A son’s love is a vagrant thing and may be given and refused without reason. It is not a jewel in the marketplace that gold, or even devotion or any other currency can buy. A man must not seek to compel his son to love him for it may be impossible for a thousand illogical impulses. He must only earn respect and honour, and in the end these may be of more value.
I wrote to Phil Kearns, the Wallaby captain, telling him that David had been ill and asking if he would send a note of encouragement. He sent a package including the dress shirt and boots saved from the tour of Ireland, a signed photo and a note on a poster. The letter said;
Just thought I’d drop you a short note to wish you all the best in your test match battle against your illness.
If you remember some of the tests the Wallabies have played in over the last few years, we have fought back from being behind. Just when the others thought we were down and out we always knew, deep down, that we had the courage, determination and the will to win, not to mention the mateship and spirit to overcome the odds. We all know that you have these qualities.
You will find that as you get older and you’ve beaten this cancer you will have a perspective on life that is different to people who haven’t gone through what you have. This is something special, cherish it !
Enclosed is your poster, a photo of me in South Africa before training in Pretoria, one of our liesureware shirts ( which may be a little big) and my football boots that I wore in my first test as captain against Wales at Cardiff Arms Park. I expect to see you wearing them one day if you fit into them.
Keep your chin up, good luck and beat the bastard,
all the Wallabies are with you.
Best wishes, Phil Kearns.
It was a long time before I felt capable of writing to him. Every time I attempted to put something on paper I would start crying, become deeply depressed, and stay that way for a couple of days. Eventually I was able to get through it.
16 January 1995
Perhaps you remember writing to a boy in the Territory who suffered with cancer and sending him your shirt and the boots you wore in Ireland. David died in August. I’ve left this letter until now for a number of reasons, mostly that I can only now think about his death without weeping.
You will never know how much David appreciated your gifts. He never let on whether things were upsetting him or making him feel better. When I spoke to you on the phone he was in remission, that is, between treatment and resurgence of the disease.
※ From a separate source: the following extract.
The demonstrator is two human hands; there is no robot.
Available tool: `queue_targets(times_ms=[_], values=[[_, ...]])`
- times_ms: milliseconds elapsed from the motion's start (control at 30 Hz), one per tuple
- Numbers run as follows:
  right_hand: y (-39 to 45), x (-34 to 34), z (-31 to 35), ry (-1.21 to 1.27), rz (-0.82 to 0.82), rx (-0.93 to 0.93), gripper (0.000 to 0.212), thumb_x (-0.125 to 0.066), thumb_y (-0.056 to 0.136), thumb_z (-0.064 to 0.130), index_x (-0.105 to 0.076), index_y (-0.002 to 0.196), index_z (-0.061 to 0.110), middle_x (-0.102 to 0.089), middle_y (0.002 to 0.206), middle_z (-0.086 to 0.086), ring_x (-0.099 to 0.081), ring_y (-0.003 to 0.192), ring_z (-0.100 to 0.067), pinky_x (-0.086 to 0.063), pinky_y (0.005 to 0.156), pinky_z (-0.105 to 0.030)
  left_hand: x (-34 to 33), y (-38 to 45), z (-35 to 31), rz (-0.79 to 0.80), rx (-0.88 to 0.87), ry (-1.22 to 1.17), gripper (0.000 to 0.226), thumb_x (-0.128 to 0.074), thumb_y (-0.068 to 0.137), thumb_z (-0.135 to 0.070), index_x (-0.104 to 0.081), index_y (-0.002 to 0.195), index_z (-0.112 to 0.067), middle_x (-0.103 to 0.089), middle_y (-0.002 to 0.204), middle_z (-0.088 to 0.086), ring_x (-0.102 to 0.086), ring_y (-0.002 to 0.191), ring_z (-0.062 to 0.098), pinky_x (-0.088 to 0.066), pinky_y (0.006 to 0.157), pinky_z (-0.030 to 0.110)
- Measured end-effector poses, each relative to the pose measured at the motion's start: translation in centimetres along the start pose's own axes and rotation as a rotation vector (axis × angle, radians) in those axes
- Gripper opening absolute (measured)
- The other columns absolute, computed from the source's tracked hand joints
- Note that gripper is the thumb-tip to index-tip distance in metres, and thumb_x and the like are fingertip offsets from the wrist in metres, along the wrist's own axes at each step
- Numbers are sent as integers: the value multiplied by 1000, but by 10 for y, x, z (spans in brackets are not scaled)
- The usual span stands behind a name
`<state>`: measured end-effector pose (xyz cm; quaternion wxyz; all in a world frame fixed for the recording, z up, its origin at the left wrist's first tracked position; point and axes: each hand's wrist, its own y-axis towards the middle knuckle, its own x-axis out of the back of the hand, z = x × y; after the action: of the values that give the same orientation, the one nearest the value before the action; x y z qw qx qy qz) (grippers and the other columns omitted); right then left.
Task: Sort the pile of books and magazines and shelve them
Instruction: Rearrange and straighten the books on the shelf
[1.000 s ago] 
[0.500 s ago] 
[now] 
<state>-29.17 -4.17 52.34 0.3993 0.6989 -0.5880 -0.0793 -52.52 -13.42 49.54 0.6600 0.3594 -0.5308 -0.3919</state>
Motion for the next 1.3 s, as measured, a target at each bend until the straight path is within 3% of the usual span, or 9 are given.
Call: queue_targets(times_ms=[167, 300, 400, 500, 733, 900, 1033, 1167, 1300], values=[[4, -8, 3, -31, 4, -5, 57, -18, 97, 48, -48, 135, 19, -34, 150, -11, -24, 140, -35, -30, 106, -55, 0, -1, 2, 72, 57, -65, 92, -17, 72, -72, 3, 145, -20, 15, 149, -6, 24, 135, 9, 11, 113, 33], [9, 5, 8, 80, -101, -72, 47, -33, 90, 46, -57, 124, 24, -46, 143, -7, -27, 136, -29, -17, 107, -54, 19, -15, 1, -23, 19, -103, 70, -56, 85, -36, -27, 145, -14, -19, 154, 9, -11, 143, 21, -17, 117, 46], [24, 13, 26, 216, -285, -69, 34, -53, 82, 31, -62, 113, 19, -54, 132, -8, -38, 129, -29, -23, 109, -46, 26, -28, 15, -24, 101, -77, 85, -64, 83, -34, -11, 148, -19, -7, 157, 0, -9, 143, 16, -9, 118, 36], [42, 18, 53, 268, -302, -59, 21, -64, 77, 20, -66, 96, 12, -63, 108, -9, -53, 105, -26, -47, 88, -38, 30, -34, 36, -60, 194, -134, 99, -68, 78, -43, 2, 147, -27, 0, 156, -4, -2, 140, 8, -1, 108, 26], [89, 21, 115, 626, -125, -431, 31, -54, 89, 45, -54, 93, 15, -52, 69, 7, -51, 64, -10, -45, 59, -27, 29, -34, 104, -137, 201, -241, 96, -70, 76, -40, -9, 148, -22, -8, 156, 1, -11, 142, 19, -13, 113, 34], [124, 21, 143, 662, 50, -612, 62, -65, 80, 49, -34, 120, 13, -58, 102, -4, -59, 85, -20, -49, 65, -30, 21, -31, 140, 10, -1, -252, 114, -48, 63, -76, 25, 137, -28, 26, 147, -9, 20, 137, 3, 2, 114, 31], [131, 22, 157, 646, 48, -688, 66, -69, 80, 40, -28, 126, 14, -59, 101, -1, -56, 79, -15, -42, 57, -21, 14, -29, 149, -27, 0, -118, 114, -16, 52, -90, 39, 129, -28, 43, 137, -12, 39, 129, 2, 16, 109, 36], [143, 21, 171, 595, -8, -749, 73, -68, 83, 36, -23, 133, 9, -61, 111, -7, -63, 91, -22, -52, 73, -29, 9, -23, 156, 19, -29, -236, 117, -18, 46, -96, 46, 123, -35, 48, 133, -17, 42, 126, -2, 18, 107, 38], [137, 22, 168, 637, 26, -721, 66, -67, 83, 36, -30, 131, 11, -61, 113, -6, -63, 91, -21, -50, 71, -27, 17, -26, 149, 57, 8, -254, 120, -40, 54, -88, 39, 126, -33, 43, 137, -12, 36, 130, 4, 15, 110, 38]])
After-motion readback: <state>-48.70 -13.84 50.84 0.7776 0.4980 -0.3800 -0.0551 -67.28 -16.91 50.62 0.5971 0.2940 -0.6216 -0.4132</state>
During this time he absolutely refused to concede that he was sick. He just tried to act normally and get on with being a teenager.
That’s why he never thanked you personally, that would have meant recognizing that he had been ill, and his way of coping was to try and blot it from his mind. It was the same when, during the game against Italy, the commentator sent a message to David, he didn’t respond. Although I think that by then he knew that he was dying – he never gave up until the last moment. You would have been proud of him.
David displayed all the attributes you mentioned in your note; if courage, determination and will had been enough then he would still be alive. Unfortunately his physical strength wasn’t enough and current medical technology hasn’t advanced sufficiently to help him overcome the disease. If his physical size approximated that of his spirit then your shirt and boots would have been too small.
We’ve put all of David’s sports medals, his representative jerseys and other stuff in a camphorwood box so that we have all our memories together. Your gear holds pride of place amongst our mementos. We wish you and the Wallabies all the best for the World Cup, no matter what happens, you have at least two supporters in the Territory who know that you gave your all. We hope that one day we can meet to thank you in person, and better articulate our feelings.